Gorgeous visuals and extraordinary sound design as expected from avant-garde filmmaker Amit Dutta, but it’s more meandering than usual despite the unusual sci-fi concept.

Review #2,127
Dir. Amit Dutta
2011 | India | Avant-Garde | 55 mins | 1.78:1 | Hindi
Not rated – likely to be PG
Cast: Nitin Goel, Gagan Singh Sethi
Plot: Two travellers are in search of a flying-craft, which one of them thinks is made by a mad engineer whom he recollects from his childhood. They believe that if they can find the craft it could possibly take them to the ultimate escape from the cycle of births.
Awards: Nom. for Orizzonti Award (Venice)
Source: Sudoor Sahkaar
Accessibility Index
Subject Matter: Moderate – Time, Existence
Narrative Style: Experimental/Elliptical
Pace: Slow
Audience Type: Niche Arthouse
Viewed: MUBI
Spoilers: No
So far for Indian avant-garde filmmaker Amit Dutta, I’ve seen Ramkhind (2001), an interesting ethnographic documentary about the Warli tribe in India, and Nainsukh (2010), a work of astonishing poetic and sensorial experience.
Sonchidi is my third Dutta feature, though at 55 minutes one might consider it a medium-length film instead.

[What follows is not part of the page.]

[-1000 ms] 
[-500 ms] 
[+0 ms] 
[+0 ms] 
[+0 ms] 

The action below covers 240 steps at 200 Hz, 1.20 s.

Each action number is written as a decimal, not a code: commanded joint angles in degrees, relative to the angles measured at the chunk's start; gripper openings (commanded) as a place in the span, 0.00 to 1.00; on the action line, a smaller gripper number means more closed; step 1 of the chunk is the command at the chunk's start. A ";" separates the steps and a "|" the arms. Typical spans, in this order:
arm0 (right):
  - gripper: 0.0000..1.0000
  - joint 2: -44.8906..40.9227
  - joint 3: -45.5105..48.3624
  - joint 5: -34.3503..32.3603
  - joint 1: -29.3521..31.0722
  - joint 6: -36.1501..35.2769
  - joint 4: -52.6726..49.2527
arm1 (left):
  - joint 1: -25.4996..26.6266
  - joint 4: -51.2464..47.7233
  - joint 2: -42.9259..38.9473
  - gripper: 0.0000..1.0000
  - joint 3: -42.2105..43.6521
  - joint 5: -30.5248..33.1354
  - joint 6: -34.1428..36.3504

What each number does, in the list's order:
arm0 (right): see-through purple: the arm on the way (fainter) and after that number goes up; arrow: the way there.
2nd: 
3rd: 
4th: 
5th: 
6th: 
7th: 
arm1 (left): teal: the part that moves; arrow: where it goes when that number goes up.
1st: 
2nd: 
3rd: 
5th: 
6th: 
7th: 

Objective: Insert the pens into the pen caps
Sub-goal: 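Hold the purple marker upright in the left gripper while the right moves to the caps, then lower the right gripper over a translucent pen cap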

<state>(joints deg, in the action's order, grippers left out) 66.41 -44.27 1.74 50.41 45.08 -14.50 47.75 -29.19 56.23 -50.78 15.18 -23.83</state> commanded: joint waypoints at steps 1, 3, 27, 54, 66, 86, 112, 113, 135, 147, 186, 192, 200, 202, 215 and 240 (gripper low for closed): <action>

Despite its shorter length, the film is more meandering than usual.
Its unusual sci-fi concept, fascinating surely as a logline, becomes a repetitive, almost mechanical-like, trope revolving around ideas of time, memory and dreams.
Perhaps the scene that best emblemises this is a long take that sees the two main characters—travellers it appears and with a sound recorder in hand—endlessly circling the upper-floor corridor of a house that overlooks a mountainous region.
It is hinted to be a childhood space as Dutta conflates past and present artfully through editing, but it is difficult to feel any sense of poignancy or any real emotions at play.
As the duo speak about their memories, they remember—or perhaps imagine—a man from the distant past who was crazy enough to build a flying craft in order to escape the human realm in search of the true meaning of his existence.
That’s the sci-fi part, though Dutta is also conscious of his sound design, which is extraordinary, particularly how he employs a low, vibrating frequency to imitate a spaceship hovering nearby, one that lasts for long stretches in the film, even as the two men visit other spaces, some seemingly enclosing a deep sense of myth and history.
It is this interplay of space as past and sound as future—and time as the bridge between both—that holds much promise, but somehow I can’t quite connect as deeply with the film as I would like.